Algorithms in Practice 1: Theory & Practice

Posted on Nov 10, 2023

(You can watch the video version of this post on YouTube.)


I would like to take you on a bit of a journey. We will start out by looking at some very high level stuff – philosophy of science, if you want to call it that. We don’t usually talk about that in algorithms classes, because we take it for granted. But if we want to talk about algorithms in practice, we kind of need to talk about what we mean when we talk about algorithms in theory. We will spend most of the time down in the dirt, looking at things we usually ignore; things we sweep under the carpet. Well, now I’m mixing metaphors, but you see what I mean. And that’s what makes algorithms so interesting to me. There is beautiful maths and elegant abstractions, but if you care to look, it also has a real nitty-gritty hands-on engineering aspect to it. Let’s do this.

“In theory, there is no difference between theory and practice. But, in practice, there is.” 1

To kick us off, I’m going say some things that are quite critical of the way we usually analyse algorithms academically. I will question, a little bit, how we think about algorithms: what we’re even trying to do when we analyse them. That’s not because I think what we usually do is bad: it’s not. I’d just like us all to think a little bit about our basic assumptions – about our theoretical framework – because it’s probably been a while since you’ve really thought about this. Why we do the things we do, and why we do them the way that we do.


When you first learned about algorithms and data structures, you probably learned about pseudocode, and you start out counting “basic operations” – though it was probably never made entirely clear what those are, exactly, and why. Don’t worry about it: big-Oh notation shows up soon enough and we won’t have to think about it. These abstractions are good. They allow us to get things done – and useful things have most certainly been done! But we didn’t have to do it this way.

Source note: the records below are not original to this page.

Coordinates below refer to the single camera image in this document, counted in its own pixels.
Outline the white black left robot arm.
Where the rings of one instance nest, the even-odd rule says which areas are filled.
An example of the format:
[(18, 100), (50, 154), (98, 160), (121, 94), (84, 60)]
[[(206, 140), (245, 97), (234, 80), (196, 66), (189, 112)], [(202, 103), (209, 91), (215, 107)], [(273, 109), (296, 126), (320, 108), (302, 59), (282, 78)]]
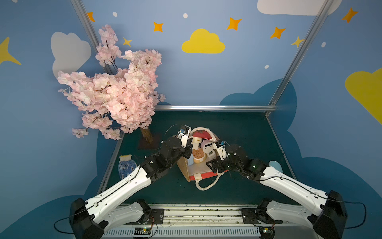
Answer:
[(182, 157), (190, 156), (188, 136), (170, 137), (160, 150), (124, 179), (88, 200), (79, 198), (71, 204), (69, 224), (77, 239), (100, 239), (105, 232), (126, 223), (146, 223), (151, 208), (144, 200), (122, 207), (121, 204), (141, 189), (168, 174)]

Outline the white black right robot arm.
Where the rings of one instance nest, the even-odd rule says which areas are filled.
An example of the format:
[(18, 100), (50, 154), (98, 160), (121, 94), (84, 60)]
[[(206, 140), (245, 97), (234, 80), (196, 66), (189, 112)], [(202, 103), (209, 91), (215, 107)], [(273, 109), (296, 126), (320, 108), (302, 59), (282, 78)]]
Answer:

Nothing about algorithms, data structures, computation – nothing made us use asymptotic, big-Oh analysis. Well, your teachers made you do it, and they were right to, but I think you probably weren’t really in an optimal position at the time to appreciate exactly what was going on, scientifically speaking; in a position to see what an enormous decision it is, to do things this way: to care about these things specifically, and not others. It was all new, and you were kind of along for the ride. So I thought it might be good to revisit some of the basic assumptions. Not because they’re bad and you need different ones, but because it’s good to be aware of them and how they influence the relation between theory and practice.

The legendary Donald Knuth, for example, in his book series The Art of Computer Programming (note that he calls it the art of computer programming, not algorithms, even though it is definitely a book about algorithms) has an explicit machine model. He gives actual bounds on the number of instructions performed. Of merge sort he says, for example:

“Thus, about $12.5$ units are spent on each record in each pass, and the total running time will be asymptotically $12.5 N log N$, for both the average and the worst case. This is slower than quicksort’s average time, and it may not be enough better than heapsort to justify taking twice as much memory space, since the asymptotic running time of Program such-and-so is never more than $18\ N log N$.”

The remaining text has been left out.